I am using DOM to parse some website. I am parsing this:

<option value="A26JUYT14N57PY">Aleksander&#39;s Kindle Cloud Reader</option>
<option value="A13400OMTGFDRH">Aleksander&#39;s Kindle for PC</option>
<optgroup label="----OR----" style="color:#999;font-style:normal;font-weight:normal"> </optgroup>
<option value="add-new">Register a new Kindle</option>

My script is:

$dom->getElementsByTagName('option');
foreach($options as $option)
{
    $attr = $option->getAttribute('value');
    $value = $option->nodeValue;
}

On my pc with PHP 5.3.9 it works normally:

$attr1 = "A26JUYT14N57PY";
$value1 = "Aleksander&#39;s Kindle Cloud Reader";

$attr2 = "A13400OMTGFDRH";
$value2 = "Aleksander&#39;s Kindle for PC";

$attr3 = "add-new";
$value3 = "Register a new Kindle";

But when I upload script on server this doesn't work any more (I am not sure what PHP version it is but it's < 5.3.0).

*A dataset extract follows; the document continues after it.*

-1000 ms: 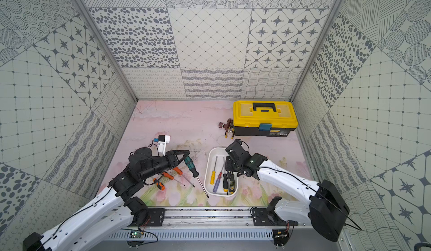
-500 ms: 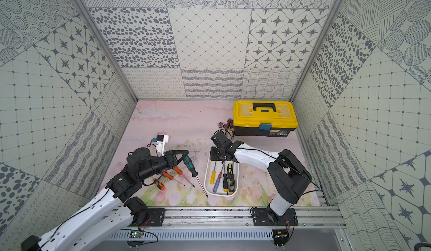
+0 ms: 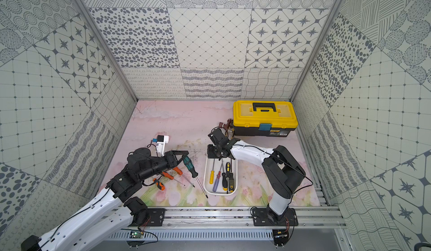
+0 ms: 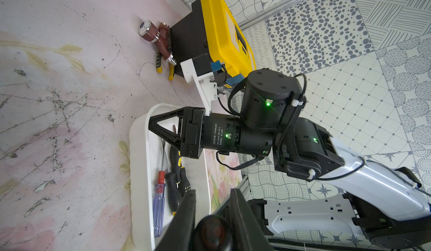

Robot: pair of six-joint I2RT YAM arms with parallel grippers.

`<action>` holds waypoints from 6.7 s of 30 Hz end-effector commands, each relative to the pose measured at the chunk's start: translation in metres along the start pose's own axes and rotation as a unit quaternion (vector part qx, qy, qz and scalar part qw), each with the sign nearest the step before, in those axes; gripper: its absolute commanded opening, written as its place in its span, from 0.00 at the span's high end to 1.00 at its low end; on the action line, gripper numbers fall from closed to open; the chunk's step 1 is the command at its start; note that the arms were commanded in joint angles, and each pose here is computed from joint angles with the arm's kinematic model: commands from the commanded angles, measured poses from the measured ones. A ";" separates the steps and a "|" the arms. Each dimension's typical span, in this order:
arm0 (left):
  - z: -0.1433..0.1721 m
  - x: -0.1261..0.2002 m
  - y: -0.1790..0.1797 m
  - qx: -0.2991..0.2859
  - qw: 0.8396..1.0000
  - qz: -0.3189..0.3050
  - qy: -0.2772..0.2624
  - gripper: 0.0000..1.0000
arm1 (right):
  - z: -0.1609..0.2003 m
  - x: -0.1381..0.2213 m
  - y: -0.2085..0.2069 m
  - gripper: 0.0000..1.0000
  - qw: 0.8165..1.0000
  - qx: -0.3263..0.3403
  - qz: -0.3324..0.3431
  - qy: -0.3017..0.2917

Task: Put the screwdriver on the desktop into the storage box
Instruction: Move the storage box to the center of the board, then place the screwdriver in the storage box.

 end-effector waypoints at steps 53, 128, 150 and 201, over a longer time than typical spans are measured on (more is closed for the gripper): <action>-0.004 -0.048 0.004 0.025 0.998 -0.006 0.055 0.17 | 0.118 0.127 0.011 1.00 0.987 0.096 -0.069 -0.105; 0.008 -0.062 -0.048 -0.025 0.955 0.286 0.075 1.00 | 0.114 0.169 -0.008 0.89 0.915 0.011 -0.399 -0.057; 0.017 -0.065 -0.032 -0.092 0.988 0.088 0.087 0.23 | 0.101 0.159 -0.032 1.00 0.974 -0.030 -0.191 -0.121; 0.020 -0.024 0.062 0.008 0.917 -0.395 0.047 0.24 | 0.094 0.080 0.009 0.56 0.995 -0.059 -0.026 -0.079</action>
Point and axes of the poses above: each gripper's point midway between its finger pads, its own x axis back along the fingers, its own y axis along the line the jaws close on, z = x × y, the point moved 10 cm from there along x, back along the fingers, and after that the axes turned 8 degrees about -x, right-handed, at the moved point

The results are:

$attr1 = "A26JUYT14N57PY";
$value1 = "'";

$attr2 = "A13400OMTGFDRH";
$value2 = "'";

$attr3 = "add-new";
$value3 = "";

So only apostrophes left from the strings in nodeValues - I think it's something with encoding but I am not sure... Strange thing is that only nodeValues are wrong and value attributes are OK...

-------------- edit

Here is code parsing webpage (source of classes it uses are above). $page is a html source code of webpage returned by CURL - I can't give you direct url because it's after login on amazon.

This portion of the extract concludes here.